What? But will it be GREEN? Did the people who wrote the answer really become RED? ?? When I looked it up, This article. @ other_user.password If you do it, you can't do it! So when I changed it to "password", it became RED. Then remove: admin from permit and the test is GREEN.

[10.4.2 destroy action exercise]

  1. Log in as an administrator user and try deleting a few sample users. What information does the Rails server log show when I delete a user? → You can see that the user with the corresponding ID is DELETEd from the database.

[10.4.3 User deletion test exercise]

  1. Try commenting out the admin user before filter in Listing 10.59 and see that the test result turns red. → It was RED safely.

Chapter 10 Summary

-Implemented edit, update, delete. -Display the user list with index. Implement pagination with gems. -Implement user management authority by assigning admin attribute. Now you can use admin? Which returns a logical value. -Execute a specific method before a specific action with befoure_action. (There is also after_action) -Friendly forwarding = Store the page request (GET only) that you wanted to go to in the session and redirect after logging in. After that, the stored session is deleted. -Create sample data (user) in db / seeds.rb.

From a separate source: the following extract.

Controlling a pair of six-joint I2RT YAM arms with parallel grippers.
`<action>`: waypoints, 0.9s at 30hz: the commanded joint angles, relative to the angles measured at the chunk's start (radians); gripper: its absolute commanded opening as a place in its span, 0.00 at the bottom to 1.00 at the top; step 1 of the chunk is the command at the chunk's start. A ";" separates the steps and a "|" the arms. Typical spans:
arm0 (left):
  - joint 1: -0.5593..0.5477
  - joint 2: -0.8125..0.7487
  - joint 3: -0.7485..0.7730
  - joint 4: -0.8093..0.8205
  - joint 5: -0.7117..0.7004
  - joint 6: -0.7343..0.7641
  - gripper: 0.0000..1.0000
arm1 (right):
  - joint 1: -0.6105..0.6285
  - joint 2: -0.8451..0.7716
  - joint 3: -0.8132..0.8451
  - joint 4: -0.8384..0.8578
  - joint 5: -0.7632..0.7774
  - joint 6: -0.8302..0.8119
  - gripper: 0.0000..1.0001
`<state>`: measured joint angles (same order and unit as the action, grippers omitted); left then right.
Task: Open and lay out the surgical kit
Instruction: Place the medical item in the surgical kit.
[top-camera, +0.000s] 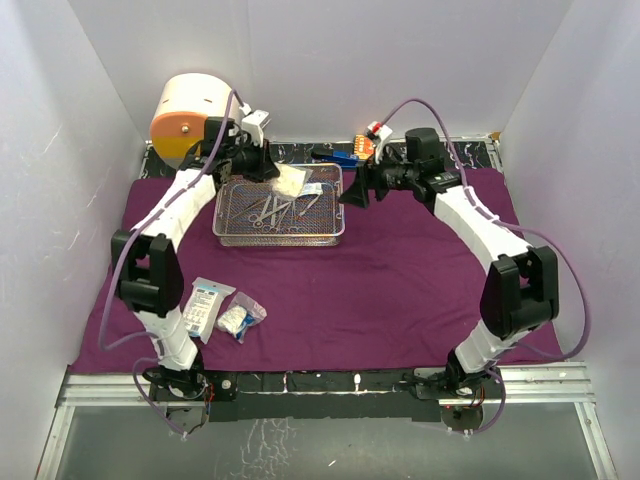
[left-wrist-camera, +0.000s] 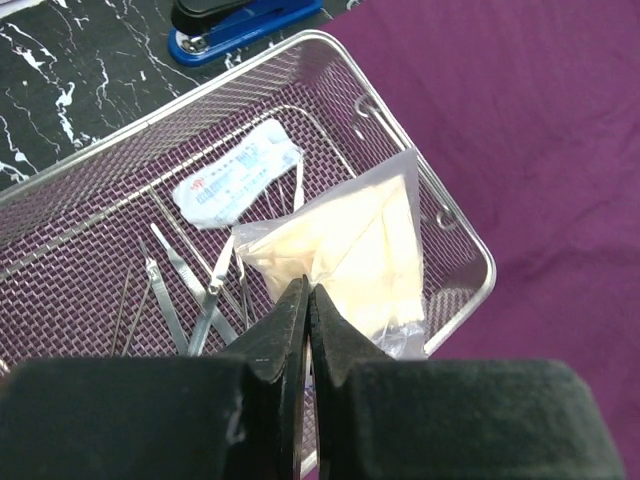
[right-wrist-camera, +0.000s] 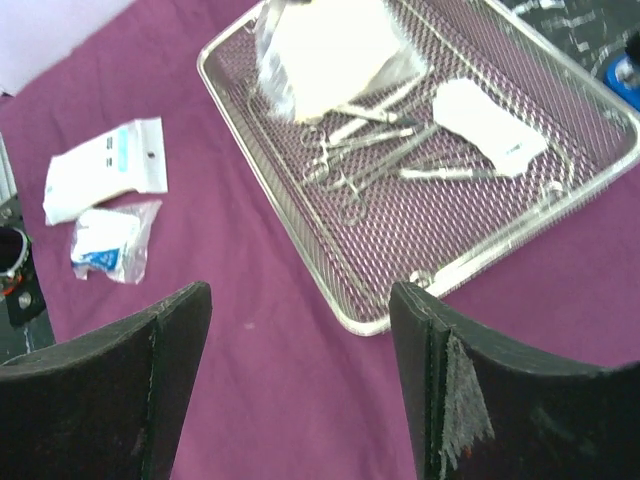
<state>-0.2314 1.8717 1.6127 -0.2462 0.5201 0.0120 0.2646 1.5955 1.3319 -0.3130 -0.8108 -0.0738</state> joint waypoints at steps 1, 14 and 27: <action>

Chapter 10 which had a certain volume is over. Now you have implemented all the basic functions. There are some situations where you have trouble with exercises, but there is nothing you can't understand if you look it up. Let's work calmly. Next next! Chapter 11! … Ah, an authentication function that uses an email address… (distant eyes). The reason for this will be explained in the following chapters.

Go to Chapter 11! Click here for Chapter 9 Click here for premise and author status for learning

A glossary that somehow captures the image

・ Forwarding To transfer something. Is friendly forwarding a "kind transfer"?